La narrazione si avvale di una prosa minima e sintetica ma, tipica del genere noir, e in molti tratti efficacemente evocativa e di dialoghi scarni, nella quale, tuttavia, forse per la lunghezza dell’opera o per i limiti di una prima creazione o infine per il tono corale, non tutti i personaggi risultano completamente a fuoco, alcuni flash back non sono di immediata comprensione, e l’autore non ha saputo sempre imprimere a tutti i corposi capitoli un ritmo stabilmente avvincente.
L’epilogo, infine, delinea a brevi cenni il destino di coloro che sono rimasti, quasi che l’autore ci voglia condurre a condividere il loro stesso sperdimento. Li seguiamo, viviamo il loro presente, torniamo sul loro passato, senza arrivare a vedere mai il loro futuro.

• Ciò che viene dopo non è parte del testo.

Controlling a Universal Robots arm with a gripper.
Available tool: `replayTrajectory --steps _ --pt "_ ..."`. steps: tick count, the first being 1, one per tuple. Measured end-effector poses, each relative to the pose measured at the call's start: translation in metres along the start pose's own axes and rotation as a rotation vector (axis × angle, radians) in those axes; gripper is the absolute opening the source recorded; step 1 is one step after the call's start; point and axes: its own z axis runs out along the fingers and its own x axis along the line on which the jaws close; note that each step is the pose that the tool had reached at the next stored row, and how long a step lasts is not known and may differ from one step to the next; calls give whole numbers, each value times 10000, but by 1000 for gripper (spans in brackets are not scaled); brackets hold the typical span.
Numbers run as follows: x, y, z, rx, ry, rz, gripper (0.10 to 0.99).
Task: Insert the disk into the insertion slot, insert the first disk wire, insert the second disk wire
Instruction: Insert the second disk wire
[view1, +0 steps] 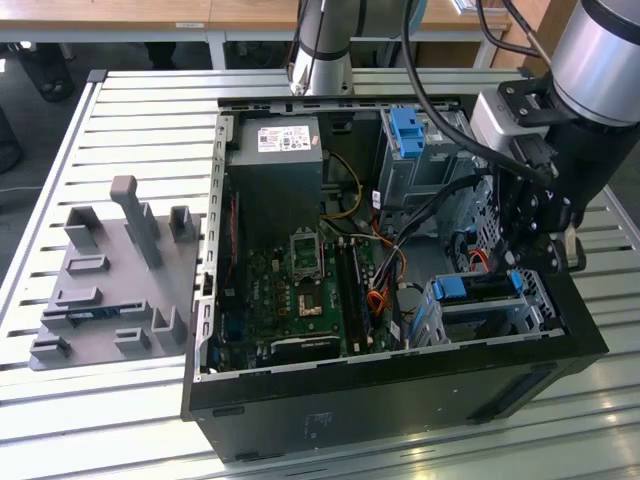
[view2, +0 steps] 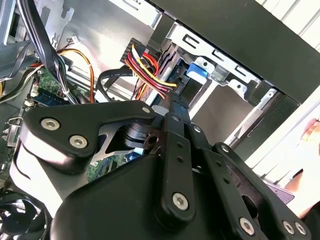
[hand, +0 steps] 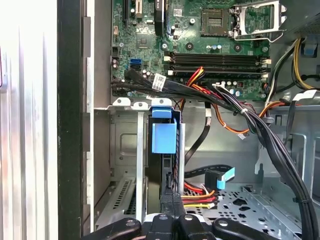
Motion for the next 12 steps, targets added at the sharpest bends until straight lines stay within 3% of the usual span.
replayTrajectory --steps 5,12 --pt "-1 -3 -61 -1 -1 1 106" --pt "-1 -4 -71 0 -2 0 106"
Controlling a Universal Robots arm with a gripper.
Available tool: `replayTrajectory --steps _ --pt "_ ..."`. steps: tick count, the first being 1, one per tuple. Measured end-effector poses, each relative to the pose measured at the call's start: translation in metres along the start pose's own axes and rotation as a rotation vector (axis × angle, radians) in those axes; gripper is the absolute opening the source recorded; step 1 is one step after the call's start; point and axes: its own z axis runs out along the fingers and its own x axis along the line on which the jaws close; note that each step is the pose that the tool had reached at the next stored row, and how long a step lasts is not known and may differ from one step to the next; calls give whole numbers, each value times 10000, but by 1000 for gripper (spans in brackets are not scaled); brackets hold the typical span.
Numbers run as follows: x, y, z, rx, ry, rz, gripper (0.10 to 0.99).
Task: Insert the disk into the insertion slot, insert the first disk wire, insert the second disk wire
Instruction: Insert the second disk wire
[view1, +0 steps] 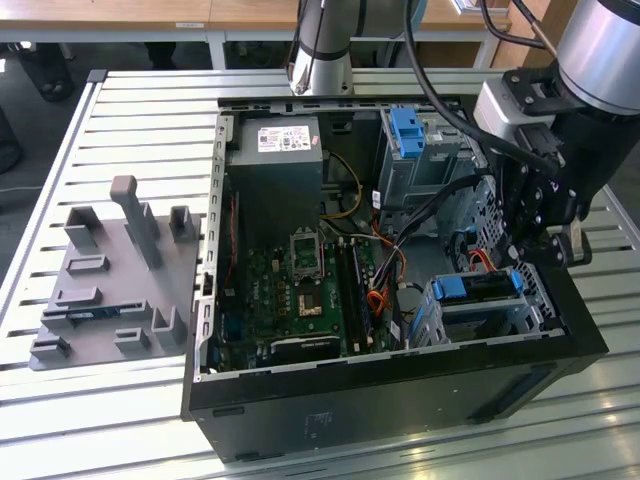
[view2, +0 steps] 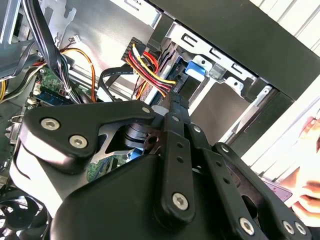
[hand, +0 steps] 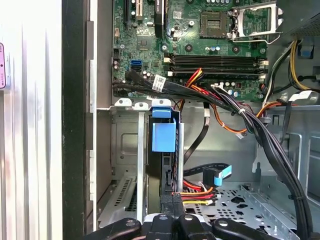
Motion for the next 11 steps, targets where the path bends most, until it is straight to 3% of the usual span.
replayTrajectory --steps 11 --pt "0 -1 -26 0 1 0 106"
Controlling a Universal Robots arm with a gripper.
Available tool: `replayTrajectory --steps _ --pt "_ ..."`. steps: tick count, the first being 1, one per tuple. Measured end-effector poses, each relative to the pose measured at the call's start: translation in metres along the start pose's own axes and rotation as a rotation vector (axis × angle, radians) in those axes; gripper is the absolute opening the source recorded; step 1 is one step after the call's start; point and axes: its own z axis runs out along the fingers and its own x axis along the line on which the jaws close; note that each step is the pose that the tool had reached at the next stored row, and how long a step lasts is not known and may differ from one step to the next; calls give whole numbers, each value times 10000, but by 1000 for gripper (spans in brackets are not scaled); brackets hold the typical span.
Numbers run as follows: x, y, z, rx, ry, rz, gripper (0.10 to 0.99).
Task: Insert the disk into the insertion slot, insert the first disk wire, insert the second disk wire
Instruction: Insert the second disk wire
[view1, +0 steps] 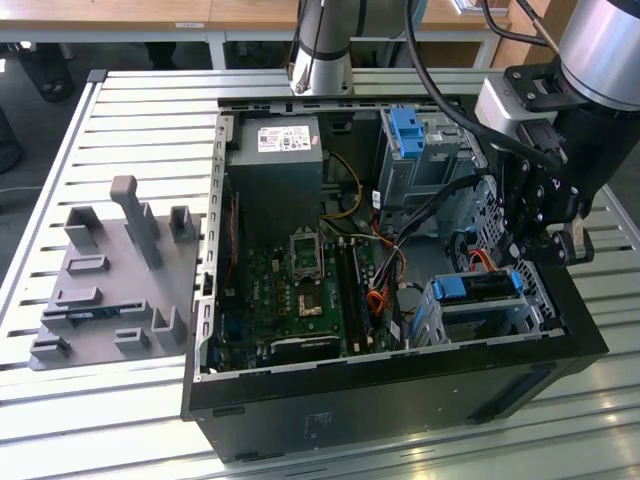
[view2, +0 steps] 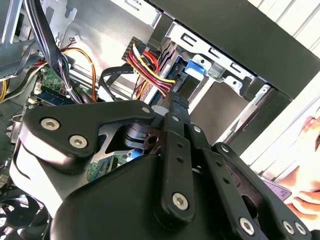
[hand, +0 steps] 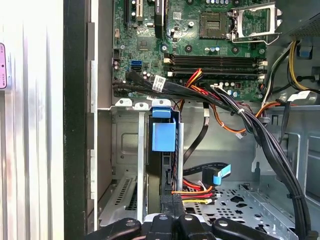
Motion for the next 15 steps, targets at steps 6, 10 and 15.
replayTrajectory --steps 6,10,15 --pt "0 -1 -12 0 -2 0 106" --pt "0 -1 -21 0 -2 0 106" --pt "-1 -2 -32 -1 -2 0 106"
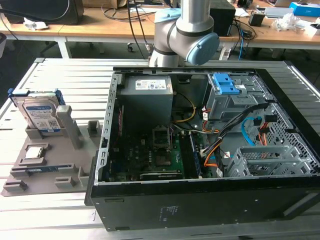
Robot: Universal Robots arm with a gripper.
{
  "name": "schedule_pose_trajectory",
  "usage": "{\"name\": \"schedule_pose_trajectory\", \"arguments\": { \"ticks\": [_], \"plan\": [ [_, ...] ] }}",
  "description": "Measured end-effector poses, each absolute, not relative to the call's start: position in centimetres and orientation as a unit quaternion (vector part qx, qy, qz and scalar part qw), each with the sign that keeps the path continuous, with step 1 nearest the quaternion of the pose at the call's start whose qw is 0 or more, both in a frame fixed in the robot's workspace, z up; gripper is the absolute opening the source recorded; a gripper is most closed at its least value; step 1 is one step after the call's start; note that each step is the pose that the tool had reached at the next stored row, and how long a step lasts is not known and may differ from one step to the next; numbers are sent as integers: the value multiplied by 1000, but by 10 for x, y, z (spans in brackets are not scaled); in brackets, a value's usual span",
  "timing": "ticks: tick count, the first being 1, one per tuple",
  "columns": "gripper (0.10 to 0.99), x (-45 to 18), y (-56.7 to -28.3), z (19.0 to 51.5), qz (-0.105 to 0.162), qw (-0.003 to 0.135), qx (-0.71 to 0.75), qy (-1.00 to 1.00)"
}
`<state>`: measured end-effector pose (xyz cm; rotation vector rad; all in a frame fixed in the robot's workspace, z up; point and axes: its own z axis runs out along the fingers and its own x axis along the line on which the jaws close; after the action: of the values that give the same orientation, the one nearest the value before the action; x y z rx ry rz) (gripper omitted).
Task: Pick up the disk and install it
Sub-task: 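Reach for the disk, then pick up the disk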
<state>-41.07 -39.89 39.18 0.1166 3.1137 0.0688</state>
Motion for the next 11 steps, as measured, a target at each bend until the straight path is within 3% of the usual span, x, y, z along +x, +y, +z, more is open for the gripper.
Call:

L’unico personaggio che apre uno spiraglio, sin nel finale, è Rita, l’ispettrice del lavoro, singola fonte di luce, una donna che, pur cresciuta nello stesso ambiente e avendone assorbito la ruvidezza e la tendenza alla solitudine, crede ancora possa e debba esserci un domani, che lotta non per la sua sopravvivenza, come tutti, ma per tenere ferme le regole in cui crede. La sola che continua a sperare tenacemente di poter piantare un seme di fiducia in un ambiente apparentemente arido e perduto.

Maria Teresa Torti


Lo scrittore:
Nicolas Mathieu (1978) vive a Nancy. Dopo aver studiato storia e cinema, si è trasferito a Parigi, dove ha svolto i mestieri più disparati, quasi tutti mal retribuiti. Con il suo secondo romanzo, E i figli dopo di loro (Marsilio 2019), ha vinto il Premio Goncourt ed è stato tradotto in venti paesi. Come una guerra, la sua opera d’esordio, premiata dalla critica e osannata dai lettori, ha ispirato una serie tv andata in onda su France 3.